Depuis 2018, les opérateurs en micromobilité urbaine, proposant trottinettes, scooters et vélos en libre-service sans borne (free-floating) se sont multipliés à Bordeaux, sans frein aucun. En 2019, il a été proposé aux opérateurs une charte d’engagements, qui portait sur le nombre de véhicules déployés et pas sur les localisations de stationnement, un des principaux points litigieux concernant leur développement. Elle s’est avérée insuffisante.

Au printemps dernier, la métropole a décidé de mettre de l’ordre dans le développement de ces nouvelles mobilités, pour réduire les problèmes de cohabitations entre les différents usagers de l’espace public. Elle a lancé un appel à manifestation d’intérêt (AMI) pour diminuer le nombre d’opérateurs et les astreindre à des engagements. « Un développement territorial plus harmonieux, une offre globale élargie, un stationnement maîtrisé et des vitesses limitées, telles sont les ambitions que la métropole a assignées aux candidats », résume-t-elle dans un communiqué, ce mercredi.

Davantage de véhicules dans 24 communes

A l’issue de l’AMI, six opérateurs ont été désignés et leurs services seront déployés à partir du mois de novembre. Bird proposera 750 vélos à assistance électrique (VAE) et Pony, 550 VAE et 200 vélos mécaniques. Dott mettra à disposition 750 trottinettes à assistance électrique et TIER 750 trottinettes du même type. E-Dog met en service une flotte de 250 scooters électriques et YEGO 250 également.

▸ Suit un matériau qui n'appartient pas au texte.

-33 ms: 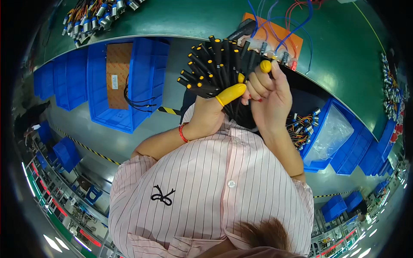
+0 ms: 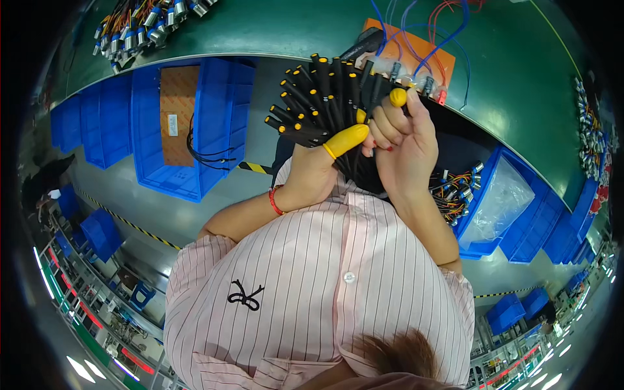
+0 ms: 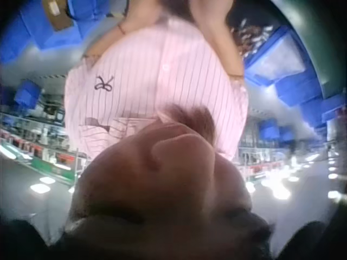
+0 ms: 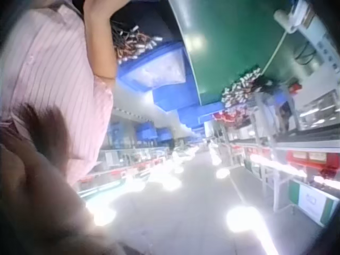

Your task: Manually assemble cables and connectors for an electronic device.

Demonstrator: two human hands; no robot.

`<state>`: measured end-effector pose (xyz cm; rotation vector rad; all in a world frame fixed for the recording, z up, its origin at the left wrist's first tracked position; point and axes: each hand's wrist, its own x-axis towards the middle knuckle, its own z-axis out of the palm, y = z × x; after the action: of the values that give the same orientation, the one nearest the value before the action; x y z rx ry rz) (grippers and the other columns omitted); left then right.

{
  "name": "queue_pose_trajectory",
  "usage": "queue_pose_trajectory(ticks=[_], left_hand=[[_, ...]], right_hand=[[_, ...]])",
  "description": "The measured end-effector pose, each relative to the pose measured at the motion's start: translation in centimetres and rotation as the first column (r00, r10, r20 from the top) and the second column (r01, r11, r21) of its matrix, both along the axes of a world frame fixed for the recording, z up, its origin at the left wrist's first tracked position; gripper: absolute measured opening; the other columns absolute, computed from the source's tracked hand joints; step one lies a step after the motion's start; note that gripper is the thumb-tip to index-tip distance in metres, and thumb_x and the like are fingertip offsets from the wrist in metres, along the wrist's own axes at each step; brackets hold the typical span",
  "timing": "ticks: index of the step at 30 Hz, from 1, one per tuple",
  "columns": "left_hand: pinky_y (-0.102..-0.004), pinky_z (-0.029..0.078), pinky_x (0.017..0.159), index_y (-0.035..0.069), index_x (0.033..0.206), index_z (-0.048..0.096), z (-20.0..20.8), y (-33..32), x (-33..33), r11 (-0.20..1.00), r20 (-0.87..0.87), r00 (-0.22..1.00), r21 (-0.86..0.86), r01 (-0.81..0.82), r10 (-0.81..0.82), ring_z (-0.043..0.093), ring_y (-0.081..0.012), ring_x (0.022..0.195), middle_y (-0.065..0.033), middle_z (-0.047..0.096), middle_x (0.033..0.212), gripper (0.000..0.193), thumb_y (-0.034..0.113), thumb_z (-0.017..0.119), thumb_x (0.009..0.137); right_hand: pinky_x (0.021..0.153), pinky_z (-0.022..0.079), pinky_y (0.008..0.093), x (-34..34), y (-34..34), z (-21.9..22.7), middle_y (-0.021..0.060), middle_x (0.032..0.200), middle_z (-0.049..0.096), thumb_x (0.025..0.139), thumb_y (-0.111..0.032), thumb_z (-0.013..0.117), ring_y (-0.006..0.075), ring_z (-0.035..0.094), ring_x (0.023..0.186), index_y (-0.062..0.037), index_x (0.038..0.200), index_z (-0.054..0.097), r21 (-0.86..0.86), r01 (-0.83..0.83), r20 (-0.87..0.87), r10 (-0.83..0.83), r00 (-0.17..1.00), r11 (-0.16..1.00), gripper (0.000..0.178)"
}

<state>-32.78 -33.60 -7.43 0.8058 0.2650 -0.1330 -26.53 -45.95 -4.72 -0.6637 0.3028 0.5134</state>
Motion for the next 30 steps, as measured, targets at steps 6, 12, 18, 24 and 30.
queue_pose_trajectory(ticks=[6,12,18,24,30], left_hand=[[-0.0332,0.049,0.077,-0.003,0.112,0.055,1.1,-0.1,0.1,0.998,-0.085,0.996,-0.066,-0.012,0.006,0.06,-0.0192,0.083,-0.0112,0.062,0.091,0.021,0.008,0.057,0.094],[-0.0324,0.049,0.076,-0.002,0.109,0.057,1.5,-0.1,0.1,0.998,-0.07,0.997,-0.055,-0.017,0.013,0.061,-0.0179,0.085,-0.0106,0.063,0.092,0.02,0.008,0.059,0.093],[-0.0309,0.048,0.075,-0.002,0.109,0.058,1.7,0.0,-0.3,0.998,-0.136,0.989,-0.018,-0.06,0.057,0.06,-0.0169,0.082,-0.0092,0.062,0.091,0.019,0.007,0.059,0.092],[-0.0299,0.047,0.073,-0.002,0.11,0.059,1.3,0.2,-0.4,0.999,-0.117,0.993,-0.038,-0.001,-0.004,0.059,-0.0166,0.08,-0.0096,0.063,0.089,0.02,0.007,0.059,0.092],[-0.0306,0.049,0.076,-0.003,0.112,0.058,1.7,0.2,-0.1,0.997,-0.041,0.997,-0.049,0.063,-0.065,0.061,-0.0175,0.082,-0.01,0.063,0.09,0.022,0.007,0.059,0.092]], right_hand=[[0.05,0.045,0.034,0.5,-0.8,-0.1,0.0006,0.062,0.034,0.103,-0.032,0.039,0.0141,0.039,0.054,-0.0095,0.076,0.039,-0.04,-0.002,0.026,0.003,1.0,0.999,0.036],[0.051,0.043,0.0306,0.5,-0.7,0.4,-0.0007,0.064,0.037,0.102,-0.031,0.043,0.0122,0.041,0.056,-0.0055,0.088,0.048,-0.075,-0.035,0.029,0.037,0.999,0.997,0.03],[0.046,0.033,0.0241,-2.0,-0.8,0.4,-0.0035,0.055,0.032,0.102,-0.03,0.045,0.0064,0.031,0.045,-0.0035,0.081,0.05,-0.253,-0.029,0.121,0.061,0.991,0.967,0.035],[0.05,0.039,0.0249,-1.5,-1.7,1.4,0.0009,0.056,0.041,0.101,-0.027,0.048,0.0081,0.04,0.05,-0.0026,0.085,0.053,-0.332,0.088,0.118,-0.051,0.992,0.939,0.03],[0.053,0.044,0.0249,-1.2,-1.3,1.0,0.0008,0.054,0.041,0.098,-0.027,0.053,0.0109,0.046,0.051,0.0015,0.091,0.059,-0.299,-0.11,0.135,0.156,0.978,0.948,0.03]])
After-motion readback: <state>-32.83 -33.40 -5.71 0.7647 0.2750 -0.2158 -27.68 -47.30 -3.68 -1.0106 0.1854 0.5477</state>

Si le nombre d’appareils déployés augmente considérablement (+ 750 trottinettes, + 200 vélos et + 100 scooters), aucun effet de masse n’est à prévoir puisque l’implantation géographique est élargie à 24 communes contre uniquement à Bordeaux comme auparavant. « Le nombre de véhicules pourra évoluer à la hausse en fonction de l’activité », précise la Métropole.

En plus des 150 stationnements existants à Bordeaux, 100 autres seront créés et 250 seront répartis dans les 23 autres communes. Le marquage sera réalisé dans les prochaines semaines par la direction de la signalisation de la métropole. Une plateforme de contrôle et de suivi va permettre de vérifier le respect des engagements des utilisateurs et des opérateurs, comme le fait d’emprunter et de déposer un véhicule sur un emplacement dédié.